Ho cominciato nell’attesa di mia madre a sentire una strana fame avida che non veniva da un bisogno fisiologico di cibo, bensì da un terribile vuoto che fremeva di essere riempito.
Era un buco nero fatto di mancanze, che urlava:《 ho fame》.
A tutto questo si aggiungeva un carico ulteriormente pesante rappresentato dall’educazione altamente castrante che c’era in casa.
Il “dittatore” era mio padre o almeno così lo avvertivo. Le sue ferree leggi erano dettate, inconsciamente, da una grande ignoranza rispetto alla parte più delicata e bella di se stesso, degli altri e soprattutto delle creature che aveva scelto di mettere al mondo, la parte emotiva. (D’altronde ogni genitori, come figlio, ha ricevuto una propria educazione e inevitabilmente, in buona fede, quella spesso propone).
Il suo fare categorico non ammetteva la spontaneità di me bambina.
Qualunque cosa facessi non era quella giusta ed opportuna, per cui sbagliavo continuamente.
Come una tenebrosa ninnananna tutto questo mi continuava a risuonare nella mente, convincendomi che non avrei avuto vita lunga se continuavo ad appormi a quel regime, per cui l’ho sposato.
Era l’unico modo per essere accettata e per avere l’amore di mio Padre.
La voragine cresceva sempre più.
Urlava voglio riempirmi! Voglio cibo!
L’ unica cosa sulla quale credevo di avere potere.
La strada era ormai spianata, la malattia cominciava a mostrami la faccia di una madre, un’amica che si sarebbe presa cura di me che mi avrebbe protetta da quel mondo così crudele.
Il mio sintomo principale è stato il binge eating. Mi riempivo di cibo fino a sentirmi strapiena.
Mettevo a rischio di vita il mio corpo ad ogni abbuffata.
Non c’era nulla che mi tratteneva dal compiere quell’atto che per me significava pienezza d’amore, godimento, piacere, libertà da schemi che mi soffocavano.
Nel tempo si sono aggiunti altri eventi traumatici che continuavano ad alimentare il peso del fardello che mi trascinavo dietro.
Ho provato a chiedere aiuto a diversi medici, che non sono stati in grado di comprendere la mia malattia.
Sono arrivata a MondoSole ero stremata, distrutta mentalmente e fisicamente.
Sopravvivevo non sapevo più cosa significasse vivere.
I pensieri che avevo erano per la maggior parte legati all’idea di morte. Avevo strati e strati di corazza.
Ero molto giudicante verso me stessa e gli altri.
Avevo fatto mio il regime di mio padre, indossavo i suoi abiti che mi facevano sentire forte eppure terribilmente vulnerabile.
Cercavo in ogni modo di non sentire tutta l’impotenza con l’illusione di controllo su me stessa e ciò che mi circondava.
Sono stati anni di dura lotta.
Una parte di me voleva guarire, l’altra no.
La malattia mi dava un’identità.
Era la mia storia, casa.
Mi sono impegnata tanto. Ci sono stati momenti in cui sarei scappata lontanissimo, pur volendo non potevo separarmi dalla mia malattia.

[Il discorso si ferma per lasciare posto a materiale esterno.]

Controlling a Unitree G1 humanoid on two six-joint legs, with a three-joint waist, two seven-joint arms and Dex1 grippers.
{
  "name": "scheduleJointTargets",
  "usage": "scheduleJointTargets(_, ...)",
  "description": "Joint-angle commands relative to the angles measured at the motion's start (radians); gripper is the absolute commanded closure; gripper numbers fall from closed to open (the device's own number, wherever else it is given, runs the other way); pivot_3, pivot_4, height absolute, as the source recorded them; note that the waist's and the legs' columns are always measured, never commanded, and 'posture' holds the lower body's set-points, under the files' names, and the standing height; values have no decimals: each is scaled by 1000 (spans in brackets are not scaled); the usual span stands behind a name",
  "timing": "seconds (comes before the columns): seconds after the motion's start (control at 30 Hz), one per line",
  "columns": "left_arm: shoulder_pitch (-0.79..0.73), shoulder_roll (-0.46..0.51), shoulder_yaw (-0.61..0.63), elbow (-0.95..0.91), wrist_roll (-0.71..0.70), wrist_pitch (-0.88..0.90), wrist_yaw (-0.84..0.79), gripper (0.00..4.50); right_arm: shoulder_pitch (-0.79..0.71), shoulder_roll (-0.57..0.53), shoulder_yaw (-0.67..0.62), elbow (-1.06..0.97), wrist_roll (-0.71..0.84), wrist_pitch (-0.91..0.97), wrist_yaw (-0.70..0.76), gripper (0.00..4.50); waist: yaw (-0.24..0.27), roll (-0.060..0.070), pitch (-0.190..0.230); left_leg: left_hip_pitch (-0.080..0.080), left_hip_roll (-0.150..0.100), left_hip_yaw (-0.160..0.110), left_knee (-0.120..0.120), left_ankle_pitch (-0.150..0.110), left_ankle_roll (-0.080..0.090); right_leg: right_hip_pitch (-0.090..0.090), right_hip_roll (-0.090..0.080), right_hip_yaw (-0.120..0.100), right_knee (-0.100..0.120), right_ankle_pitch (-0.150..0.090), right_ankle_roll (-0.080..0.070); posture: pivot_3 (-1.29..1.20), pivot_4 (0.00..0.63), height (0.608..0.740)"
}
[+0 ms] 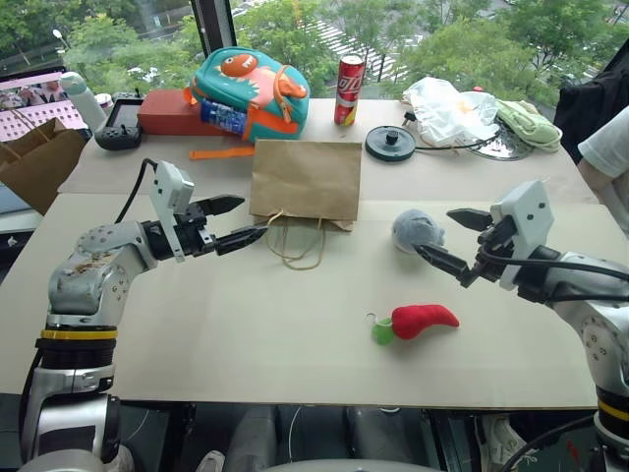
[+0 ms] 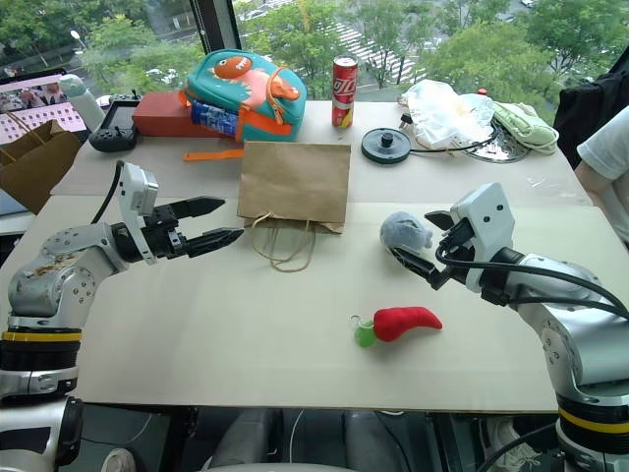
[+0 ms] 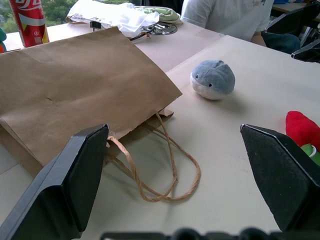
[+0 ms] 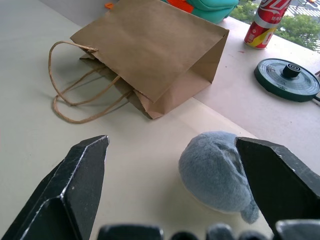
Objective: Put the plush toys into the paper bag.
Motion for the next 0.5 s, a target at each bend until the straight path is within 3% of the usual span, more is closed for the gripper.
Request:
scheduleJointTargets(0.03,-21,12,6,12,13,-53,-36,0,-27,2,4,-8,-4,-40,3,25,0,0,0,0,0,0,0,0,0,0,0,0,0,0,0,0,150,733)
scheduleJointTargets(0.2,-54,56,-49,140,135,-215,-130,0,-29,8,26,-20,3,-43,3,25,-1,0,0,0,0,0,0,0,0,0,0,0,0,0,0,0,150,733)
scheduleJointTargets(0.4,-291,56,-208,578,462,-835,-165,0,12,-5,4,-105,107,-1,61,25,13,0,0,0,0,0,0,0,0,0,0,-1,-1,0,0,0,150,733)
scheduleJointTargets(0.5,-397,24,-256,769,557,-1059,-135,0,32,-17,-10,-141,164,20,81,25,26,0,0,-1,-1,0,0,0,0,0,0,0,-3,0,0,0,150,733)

Ho compreso che per guarire dovevo necessariamente guardare ciò che avevo dentro e soprattutto tirarlo fuori con le parole.
Passavo dal non voglio curarmi al voglio tutto e subito.

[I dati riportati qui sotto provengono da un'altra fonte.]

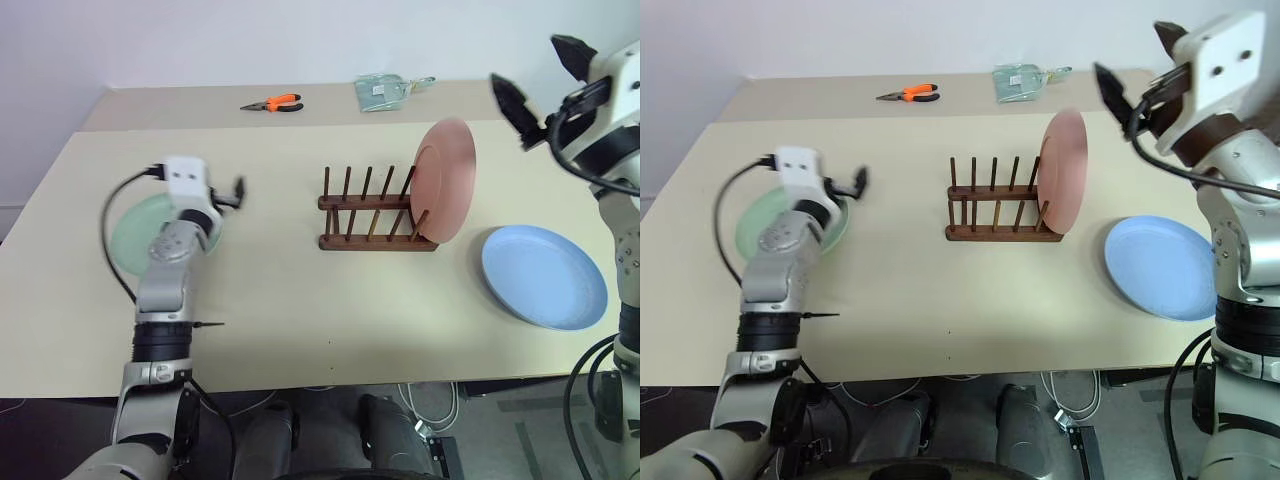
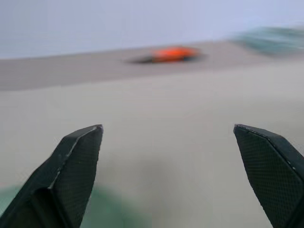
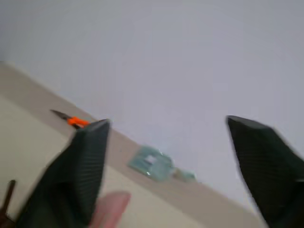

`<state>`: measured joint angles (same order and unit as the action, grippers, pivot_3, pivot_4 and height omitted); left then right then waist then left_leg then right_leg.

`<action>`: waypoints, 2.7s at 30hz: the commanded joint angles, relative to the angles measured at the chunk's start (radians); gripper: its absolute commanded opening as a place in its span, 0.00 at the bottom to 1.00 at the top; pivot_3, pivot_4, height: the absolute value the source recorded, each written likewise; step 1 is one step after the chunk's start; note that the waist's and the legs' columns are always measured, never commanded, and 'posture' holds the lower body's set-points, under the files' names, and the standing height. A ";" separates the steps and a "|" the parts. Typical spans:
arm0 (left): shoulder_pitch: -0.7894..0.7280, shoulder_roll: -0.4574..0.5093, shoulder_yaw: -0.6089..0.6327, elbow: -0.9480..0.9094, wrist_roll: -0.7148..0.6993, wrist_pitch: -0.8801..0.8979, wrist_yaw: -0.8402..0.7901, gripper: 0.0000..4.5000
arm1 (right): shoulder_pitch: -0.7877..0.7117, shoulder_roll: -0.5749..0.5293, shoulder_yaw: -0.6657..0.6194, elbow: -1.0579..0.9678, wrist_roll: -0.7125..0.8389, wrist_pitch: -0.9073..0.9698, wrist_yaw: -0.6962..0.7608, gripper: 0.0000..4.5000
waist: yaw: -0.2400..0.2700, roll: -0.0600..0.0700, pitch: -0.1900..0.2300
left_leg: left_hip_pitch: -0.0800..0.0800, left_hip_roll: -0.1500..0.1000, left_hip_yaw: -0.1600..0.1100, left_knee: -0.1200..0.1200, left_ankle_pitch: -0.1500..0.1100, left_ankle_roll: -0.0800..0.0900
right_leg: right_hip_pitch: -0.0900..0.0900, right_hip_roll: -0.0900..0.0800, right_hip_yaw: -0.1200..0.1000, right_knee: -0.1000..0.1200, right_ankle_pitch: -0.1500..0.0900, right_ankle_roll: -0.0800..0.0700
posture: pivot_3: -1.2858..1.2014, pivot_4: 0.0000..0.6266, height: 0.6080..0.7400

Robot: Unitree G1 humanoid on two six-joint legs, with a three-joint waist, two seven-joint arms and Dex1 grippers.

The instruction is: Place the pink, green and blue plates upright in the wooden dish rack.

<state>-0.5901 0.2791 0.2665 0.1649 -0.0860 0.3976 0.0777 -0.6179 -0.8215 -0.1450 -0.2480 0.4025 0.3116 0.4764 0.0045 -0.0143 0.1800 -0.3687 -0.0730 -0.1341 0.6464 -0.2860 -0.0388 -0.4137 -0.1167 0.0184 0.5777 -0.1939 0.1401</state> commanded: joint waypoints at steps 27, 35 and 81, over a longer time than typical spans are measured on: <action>-0.014 -0.095 0.099 -0.388 -0.275 0.311 -0.095 0.01 | 0.034 0.194 0.482 -0.181 -0.328 -0.023 0.230 1.00 | 0.004 -0.013 -0.002 | -0.003 -0.002 -0.005 0.002 0.002 -0.005 | 0.000 0.000 -0.002 0.001 0.001 0.000 | 0.52 0.24 1.00; -0.102 -0.121 -0.048 -0.513 -0.346 0.361 -0.151 0.01 | -0.094 0.274 0.581 0.025 -0.619 -0.172 0.146 1.00 | -0.015 -0.013 -0.002 | -0.003 -0.001 -0.004 0.001 0.003 -0.005 | -0.002 0.001 -0.002 0.002 0.002 0.000 | 0.52 0.24 1.00; 0.381 0.246 -0.377 -0.644 -0.409 0.172 -0.791 0.66 | 0.057 0.506 -0.118 -0.222 0.548 0.662 -0.311 0.18 | -0.017 -0.002 -0.002 | -0.003 0.001 -0.003 -0.001 0.002 -0.004 | -0.006 0.004 0.002 0.003 0.002 -0.008 | 0.52 0.24 1.00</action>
<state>-0.2024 0.5270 -0.1107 -0.4364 -0.4974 0.5789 -0.7154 -0.5375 -0.3026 -0.2708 -0.4548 0.9455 0.9929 0.1522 -0.0129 -0.0165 0.1780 -0.3720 -0.0716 -0.1370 0.6458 -0.2837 -0.0424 -0.4199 -0.1124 0.0200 0.5811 -0.1915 0.1323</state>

La frustrazione è stato uno degli strumenti più grandi che mi ha permesso di sentire il dolore per quello che era, senza andare a ricercare scorciatoie o apparenti riempitivi che avrebbero ancora più destabilizzato la mia lucidità.
Esatto Lucidità mentale, perché quando si è “sotto sintomo” la realtà viene completamente manipolata e storpiata dalla malattia, per far in modo da ricadere nelle sue braccia tanto tenere, calde, quanto soffocanti e oscure.

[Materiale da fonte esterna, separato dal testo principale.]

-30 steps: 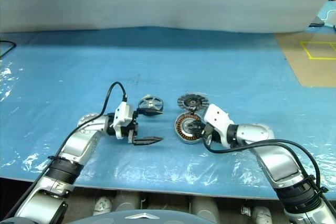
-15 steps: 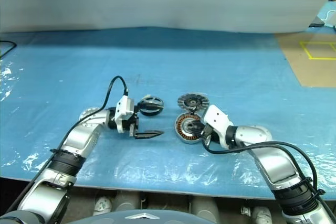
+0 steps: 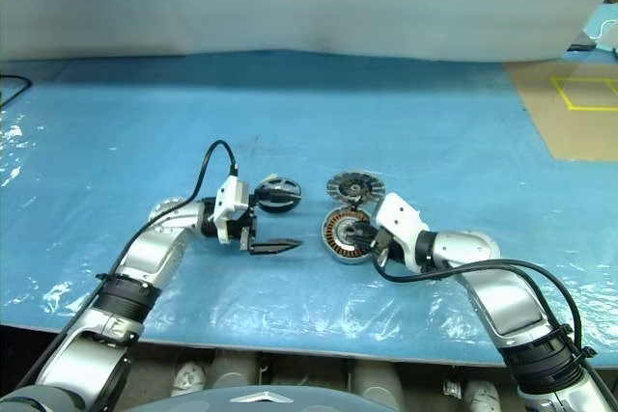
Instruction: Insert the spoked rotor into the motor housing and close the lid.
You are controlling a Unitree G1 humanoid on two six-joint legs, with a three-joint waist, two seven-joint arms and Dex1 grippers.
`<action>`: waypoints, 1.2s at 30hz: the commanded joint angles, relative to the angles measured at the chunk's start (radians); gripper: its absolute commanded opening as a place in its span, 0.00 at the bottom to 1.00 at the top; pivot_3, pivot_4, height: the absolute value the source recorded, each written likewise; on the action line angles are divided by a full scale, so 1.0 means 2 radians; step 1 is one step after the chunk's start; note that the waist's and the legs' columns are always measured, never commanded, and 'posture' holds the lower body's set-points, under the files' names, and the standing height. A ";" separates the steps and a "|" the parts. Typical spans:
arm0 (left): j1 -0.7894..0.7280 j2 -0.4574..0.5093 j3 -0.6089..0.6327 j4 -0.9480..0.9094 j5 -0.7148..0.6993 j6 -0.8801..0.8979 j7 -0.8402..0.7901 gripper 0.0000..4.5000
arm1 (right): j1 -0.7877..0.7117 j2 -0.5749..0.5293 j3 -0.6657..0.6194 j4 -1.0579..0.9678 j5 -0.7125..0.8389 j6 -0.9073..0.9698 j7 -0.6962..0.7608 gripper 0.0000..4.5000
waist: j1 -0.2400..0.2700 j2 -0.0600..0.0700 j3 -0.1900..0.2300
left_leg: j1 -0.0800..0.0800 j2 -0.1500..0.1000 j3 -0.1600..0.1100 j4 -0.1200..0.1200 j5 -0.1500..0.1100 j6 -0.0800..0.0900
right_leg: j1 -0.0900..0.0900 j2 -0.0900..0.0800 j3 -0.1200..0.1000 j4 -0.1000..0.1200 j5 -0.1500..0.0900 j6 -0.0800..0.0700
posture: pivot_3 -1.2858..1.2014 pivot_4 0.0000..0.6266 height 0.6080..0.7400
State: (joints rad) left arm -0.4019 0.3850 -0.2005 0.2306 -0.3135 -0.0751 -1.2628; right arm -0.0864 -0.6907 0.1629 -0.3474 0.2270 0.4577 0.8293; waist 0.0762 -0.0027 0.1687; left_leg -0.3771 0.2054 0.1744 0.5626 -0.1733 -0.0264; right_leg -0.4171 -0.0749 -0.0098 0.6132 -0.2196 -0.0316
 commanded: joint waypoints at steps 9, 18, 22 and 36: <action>-0.013 0.001 0.006 -0.011 -0.003 0.003 0.003 1.00 | -0.003 0.008 -0.027 -0.008 0.031 0.033 -0.002 0.69 | 0.000 0.000 0.000 | 0.000 0.000 0.000 0.000 0.000 0.000 | 0.000 0.000 0.000 0.000 0.000 0.000 | 0.52 0.24 1.00; -0.015 -0.003 0.007 0.007 -0.001 -0.004 0.002 1.00 | -0.012 0.018 -0.046 -0.041 0.064 0.047 -0.006 0.65 | 0.000 0.000 0.000 | 0.000 0.000 0.000 0.000 0.000 0.000 | 0.000 0.000 0.000 0.000 0.000 0.000 | 0.52 0.24 1.00; -0.016 -0.003 0.009 0.023 0.001 -0.014 -0.002 1.00 | -0.012 0.015 -0.041 -0.041 0.059 0.034 0.000 0.42 | 0.000 0.000 0.000 | 0.000 0.000 0.000 0.000 0.000 0.000 | 0.000 0.000 0.000 0.000 0.000 0.000 | 0.52 0.24 1.00; -0.012 0.000 0.010 0.033 0.002 -0.031 -0.004 1.00 | -0.023 0.006 0.009 -0.006 0.000 0.014 0.002 0.01 | 0.000 0.000 0.000 | -0.001 0.000 0.000 0.000 0.000 0.000 | -0.001 0.000 0.000 0.000 0.000 0.000 | 0.52 0.24 1.00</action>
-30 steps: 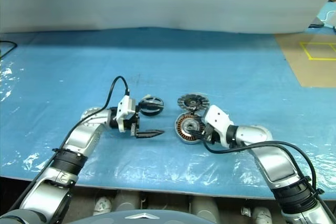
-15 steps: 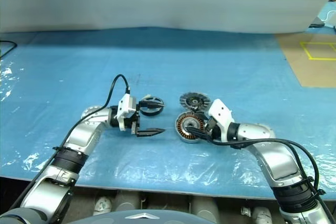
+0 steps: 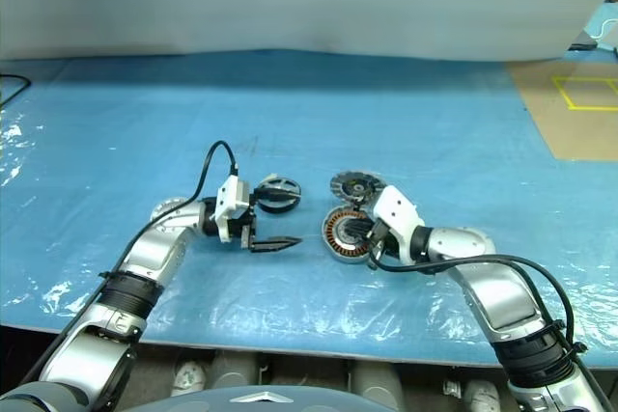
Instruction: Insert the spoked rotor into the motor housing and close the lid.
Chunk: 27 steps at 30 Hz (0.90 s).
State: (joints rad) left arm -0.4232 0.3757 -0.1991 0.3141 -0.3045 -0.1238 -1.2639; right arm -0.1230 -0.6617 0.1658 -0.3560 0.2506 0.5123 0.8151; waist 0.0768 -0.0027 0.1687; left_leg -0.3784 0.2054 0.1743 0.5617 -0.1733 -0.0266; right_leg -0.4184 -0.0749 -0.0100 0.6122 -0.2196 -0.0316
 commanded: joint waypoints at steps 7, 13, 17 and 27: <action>-0.005 0.008 0.011 -0.013 -0.004 -0.002 -0.001 1.00 | 0.010 -0.050 0.043 0.029 -0.069 -0.051 0.031 0.01 | 0.001 0.000 0.000 | 0.000 0.000 0.000 0.000 0.000 0.000 | 0.000 0.000 0.000 0.000 0.000 0.000 | 0.52 0.24 1.00; -0.015 0.005 0.018 0.001 -0.005 -0.001 0.006 1.00 | 0.009 -0.040 0.021 0.025 -0.048 -0.054 0.029 0.01 | 0.002 -0.001 0.000 | 0.001 0.000 0.000 0.000 0.000 0.000 | 0.002 0.000 0.000 -0.001 0.000 0.000 | 0.52 0.24 1.00; 0.016 0.016 0.039 -0.033 -0.022 0.009 0.019 1.00 | 0.024 -0.022 -0.035 -0.018 0.029 -0.032 0.035 0.01 | 0.002 -0.001 0.000 | 0.001 0.000 0.000 0.000 0.000 0.000 | 0.002 0.000 0.000 -0.001 0.000 0.000 | 0.52 0.24 1.00; -0.023 0.027 0.094 0.001 -0.052 0.064 0.040 1.00 | 0.049 -0.051 -0.141 -0.136 0.179 0.112 0.028 0.01 | 0.006 -0.001 0.000 | -0.001 0.000 0.000 0.000 0.000 0.000 | 0.000 0.000 0.000 -0.001 0.000 0.000 | 0.52 0.24 1.00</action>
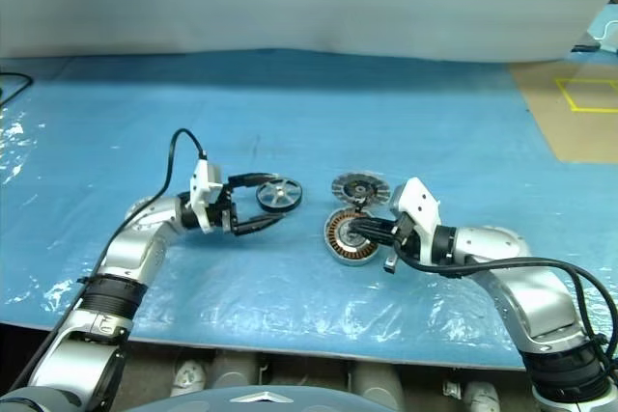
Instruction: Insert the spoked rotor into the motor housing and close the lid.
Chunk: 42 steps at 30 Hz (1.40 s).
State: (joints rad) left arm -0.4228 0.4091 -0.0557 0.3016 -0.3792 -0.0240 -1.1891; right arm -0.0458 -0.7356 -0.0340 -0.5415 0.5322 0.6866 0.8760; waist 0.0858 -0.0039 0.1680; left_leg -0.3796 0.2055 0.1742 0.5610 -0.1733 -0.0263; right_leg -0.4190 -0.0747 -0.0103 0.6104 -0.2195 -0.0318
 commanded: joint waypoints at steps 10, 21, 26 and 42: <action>-0.137 0.046 -0.007 0.107 0.005 0.120 -0.081 1.00 | 0.020 -0.070 -0.095 -0.097 0.047 0.033 -0.019 0.01 | 0.005 0.000 0.000 | 0.000 0.000 0.000 0.000 0.001 -0.002 | 0.000 0.000 0.000 0.000 0.000 0.000 | 0.52 0.24 1.00; -0.211 -0.002 -0.052 0.249 0.095 0.017 -0.095 1.00 | 0.034 -0.046 -0.074 -0.127 0.066 0.041 -0.065 0.01 | 0.011 0.000 0.000 | -0.002 0.000 -0.001 0.000 0.001 -0.002 | 0.000 0.000 -0.001 -0.001 0.000 0.000 | 0.52 0.24 1.00; -0.220 -0.015 -0.055 0.279 0.116 -0.015 -0.102 1.00 | 0.036 -0.027 -0.062 -0.137 0.064 0.046 -0.100 0.01 | 0.009 0.000 0.000 | -0.001 0.000 -0.001 0.000 0.001 -0.002 | 0.000 0.000 -0.001 -0.001 0.000 0.000 | 0.52 0.24 1.00; -0.344 0.016 -0.097 0.270 0.179 0.177 -0.133 1.00 | 0.024 -0.033 -0.048 -0.101 0.029 0.031 -0.106 0.01 | 0.010 -0.001 0.000 | -0.002 0.000 -0.001 0.000 0.001 -0.002 | 0.000 0.000 -0.002 -0.001 0.000 0.000 | 0.52 0.24 1.00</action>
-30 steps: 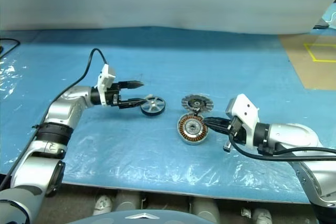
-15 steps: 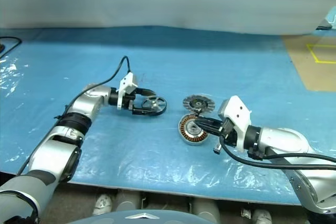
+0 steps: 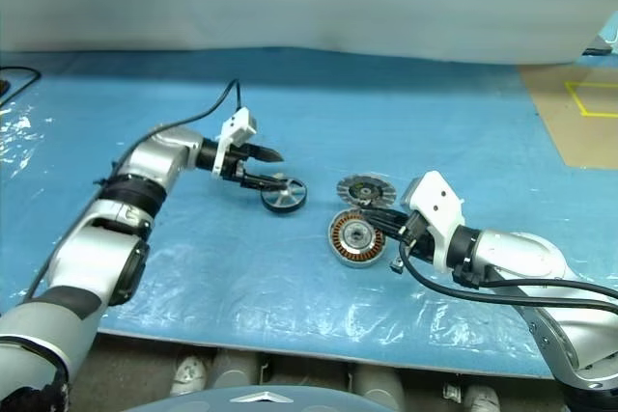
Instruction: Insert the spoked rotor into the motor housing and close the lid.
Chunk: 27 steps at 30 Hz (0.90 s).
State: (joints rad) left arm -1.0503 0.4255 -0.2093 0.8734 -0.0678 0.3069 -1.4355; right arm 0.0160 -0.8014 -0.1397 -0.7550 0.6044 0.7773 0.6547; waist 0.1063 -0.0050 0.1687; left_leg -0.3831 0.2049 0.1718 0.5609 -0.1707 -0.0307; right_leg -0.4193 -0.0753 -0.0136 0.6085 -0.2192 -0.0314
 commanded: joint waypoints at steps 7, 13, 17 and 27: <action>-0.066 -0.020 -0.053 0.001 0.054 0.021 -0.018 1.00 | -0.010 0.008 0.023 0.019 -0.022 -0.027 0.003 0.01 | 0.001 0.000 0.000 | 0.000 0.000 0.000 0.000 0.000 0.000 | 0.000 0.000 0.000 0.000 0.000 0.000 | 0.52 0.24 1.00; -0.074 -0.035 -0.086 0.014 0.083 0.014 -0.036 1.00 | 0.007 0.018 0.037 0.014 -0.040 -0.037 -0.009 0.01 | 0.001 0.000 0.000 | 0.000 0.000 0.000 0.000 0.000 0.000 | 0.000 0.000 -0.001 0.000 0.000 0.000 | 0.52 0.24 1.00; -0.089 -0.037 -0.094 0.027 0.095 0.018 -0.046 1.00 | 0.017 0.026 0.038 0.015 -0.047 -0.042 -0.016 0.01 | 0.001 0.000 0.000 | 0.000 0.000 0.000 0.000 0.000 0.000 | 0.000 0.000 -0.001 0.000 0.000 0.000 | 0.52 0.24 1.00; -0.121 -0.045 -0.140 0.066 0.117 0.056 -0.089 1.00 | 0.041 0.046 0.069 0.028 -0.087 -0.075 -0.022 0.01 | 0.002 -0.001 0.000 | -0.001 0.000 0.000 0.000 0.000 0.000 | 0.000 0.000 -0.001 -0.001 0.000 0.000 | 0.52 0.24 1.00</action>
State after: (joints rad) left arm -1.2536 0.3298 -0.4691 1.0117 0.1645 0.4142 -1.6013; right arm 0.0933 -0.7147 -0.0084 -0.6881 0.4458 0.6584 0.6131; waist 0.1101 -0.0063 0.1695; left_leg -0.3843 0.2045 0.1709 0.5608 -0.1707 -0.0306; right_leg -0.4190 -0.0757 -0.0158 0.6071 -0.2193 -0.0314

Oggi il mio motto è darmi delle opportunità!
Opportunità di vedere cose nuove, di sperimentare, di conoscere, di provare.
Opportunità, di dare alla vita, attraverso le mie scelte, di stupirmi non rinnegando o cancellando il mio passato, ma avendolo ben in mente, procedendo con serenità lungo il cammino. Infatti da tempo sono convintamente una donna alla ricerca della libertà dalla malattia: i disturbi alimentari…. senza se e senza ma!!!